We all know the benefits to our health of eating well and keeping fit. Perhaps you already run on a regular basis but have you ever considered taking your dog along? It sounds like a great way to keep yourself fit, and exercise your pet at the same time but is it? Here are a few key things to consider to make jogging or running a healthy outing for both you and your pooch:

Proper Preparation

Before you set paw to sidewalk for a doggy jog, always make sure your canine companion is fit and healthy, and can cope with the rigours of running. Get him checked by your veterinarian specifically with the rigors of running in mind.

The vet will assess the dog’s weight, cardiovascular health, joints, and general fitness levels. From there you can work out how much exercise the dog can cope with, so as not to overdo it.

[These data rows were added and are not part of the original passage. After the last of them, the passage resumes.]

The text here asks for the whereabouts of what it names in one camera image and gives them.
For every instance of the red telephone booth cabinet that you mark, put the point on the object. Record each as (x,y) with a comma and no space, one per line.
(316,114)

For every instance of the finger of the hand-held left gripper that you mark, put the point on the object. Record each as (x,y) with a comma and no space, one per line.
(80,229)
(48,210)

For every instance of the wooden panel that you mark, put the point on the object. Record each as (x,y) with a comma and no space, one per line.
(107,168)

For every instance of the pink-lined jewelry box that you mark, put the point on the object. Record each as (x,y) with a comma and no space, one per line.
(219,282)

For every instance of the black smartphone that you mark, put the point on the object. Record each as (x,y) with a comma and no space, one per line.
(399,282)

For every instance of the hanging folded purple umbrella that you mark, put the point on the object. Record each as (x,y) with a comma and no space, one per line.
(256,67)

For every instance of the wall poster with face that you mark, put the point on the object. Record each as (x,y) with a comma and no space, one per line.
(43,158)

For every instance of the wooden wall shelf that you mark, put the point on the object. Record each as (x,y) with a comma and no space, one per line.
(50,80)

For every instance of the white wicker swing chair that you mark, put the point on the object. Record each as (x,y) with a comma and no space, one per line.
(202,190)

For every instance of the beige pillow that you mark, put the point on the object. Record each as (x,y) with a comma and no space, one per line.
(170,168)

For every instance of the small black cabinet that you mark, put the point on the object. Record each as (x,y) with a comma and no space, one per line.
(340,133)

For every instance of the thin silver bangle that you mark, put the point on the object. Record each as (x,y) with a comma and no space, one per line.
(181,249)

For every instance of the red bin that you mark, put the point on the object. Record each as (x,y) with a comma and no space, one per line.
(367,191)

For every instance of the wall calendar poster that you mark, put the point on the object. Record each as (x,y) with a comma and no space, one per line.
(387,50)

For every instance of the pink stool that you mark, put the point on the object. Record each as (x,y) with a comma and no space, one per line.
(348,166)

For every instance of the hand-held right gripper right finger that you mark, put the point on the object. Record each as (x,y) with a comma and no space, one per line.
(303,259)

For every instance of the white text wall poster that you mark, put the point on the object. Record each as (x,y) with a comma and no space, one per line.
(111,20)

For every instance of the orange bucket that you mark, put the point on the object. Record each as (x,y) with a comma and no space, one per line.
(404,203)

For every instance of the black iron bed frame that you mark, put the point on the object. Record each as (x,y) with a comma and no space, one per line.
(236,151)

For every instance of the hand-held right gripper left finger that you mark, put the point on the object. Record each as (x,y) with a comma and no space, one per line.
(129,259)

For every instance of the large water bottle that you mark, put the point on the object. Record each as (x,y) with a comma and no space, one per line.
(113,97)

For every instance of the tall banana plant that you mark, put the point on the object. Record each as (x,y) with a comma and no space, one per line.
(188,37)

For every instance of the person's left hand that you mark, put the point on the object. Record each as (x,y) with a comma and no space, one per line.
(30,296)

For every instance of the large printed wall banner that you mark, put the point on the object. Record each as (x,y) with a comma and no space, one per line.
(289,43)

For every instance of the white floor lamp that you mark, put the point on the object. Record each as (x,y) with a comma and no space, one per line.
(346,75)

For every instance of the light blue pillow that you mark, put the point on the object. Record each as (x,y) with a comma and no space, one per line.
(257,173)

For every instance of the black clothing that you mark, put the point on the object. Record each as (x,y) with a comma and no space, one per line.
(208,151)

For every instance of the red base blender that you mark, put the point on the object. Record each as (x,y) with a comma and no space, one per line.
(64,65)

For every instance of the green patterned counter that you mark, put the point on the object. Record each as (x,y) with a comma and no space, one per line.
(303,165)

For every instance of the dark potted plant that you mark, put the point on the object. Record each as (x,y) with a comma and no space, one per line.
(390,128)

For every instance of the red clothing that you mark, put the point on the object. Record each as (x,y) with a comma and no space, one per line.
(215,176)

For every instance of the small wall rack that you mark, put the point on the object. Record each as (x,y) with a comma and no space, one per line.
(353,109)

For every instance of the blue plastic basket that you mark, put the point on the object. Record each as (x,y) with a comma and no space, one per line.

Before beginning, you may wish to start the dog on a food supplement that protects and nourishes the joints, such as chondroitin and glucosamine. This gives the joints the building blocks of repair, and can help them recover faster from minor strains and sprains.

Dodge the Downside

Be aware that not all dogs are suitable for sustained exercise such as running. For example, squash faced breeds e.g. Bulldog or Pug, have a tendency to suffer from breathing difficulties because of their anatomy, so leave them to potter in the park, rather than train for a marathon. Also, dogs with heavy thick coats such as Chows or Malamutes are going to overheat quickly in heat, so while they are designed to run and run they won’t cope well in hot weather.

Best Breeds

Give some thought to your dog’s breed. Some are better designed for short spurts of activity with a recovery time in-between, (Greyhounds and whippets), whilst others cope with a steady pace for long periods of time (Vizslas, Pointers, Weimaraners, and Dalmatians), and other breeds are in between (Border collies, terriers, Labradors, German shepherds).

Small dogs, such as Chihuahuas may be totally game and up for the chase, but their small size means they’re running much further compared to a larger breed. Also, take care with breeds such as the Dachshund or Bassett Hound, whose long back and little legs can predispose them to injury.

On the Run

For the dog that already has a good level of fitness, start with a run every other day, with the intermediate day as a normal play in the park. For a medium-sized dog, start with a distance of around two miles and see how he copes.

Keep vigilant for the dog seeming tired or breathless. Always pay attention to your dog’s comfort and well-being, and if he’s flagging you should stop. Next time, don’t go quite so far, and start to build things up gradually week by week. Remember it takes time to build up endurance.

Take the Lead

It’s best to run with your dog on a leash. This means you have him under control should other dogs distract him, or if he decides to wander off in a pursuit of a scent. It may be necessary to train your dog to run on the leash, ideally staying within a couple of feet of your heel and not pulling, or stopping to sniff.

Running while holding a lead inhibits the movements of your arms, so consider getting a runner’s leash. This is a belt-like contraption that fits around your waist and the leash clips to it. Other things you need to take along include water for the dog, and a bowl for him to drink out of. Another essential are poop bags (just because you’re running doesn’t mean you don’t have an obligation.) If necessary, get yourself (or the dog) kitted out with a small rucksack to carry these essentials.

Dog Trainers

In the same way you wear running shoes, if your dog starts to cover large distances, consider fitting him with dog booties. These are great if you run on rough ground, or indeed over hot sidewalks or frozen ground. Special booties designed for running are available, and you simply pop them over the dog’s paws and Velcro them in place.

Always make a habit of checking your dog’s paws for sores or inflammation, and if necessary give him a break for a few days to let things toughen up.

The Final Furlong

Remember, running is a great way for you both to get fit, but it should always be fun. Make sure your dog enjoys himself, perhaps incorporating an off-lead circuit round a field or park, so he can takes thing at his own pace if necessary.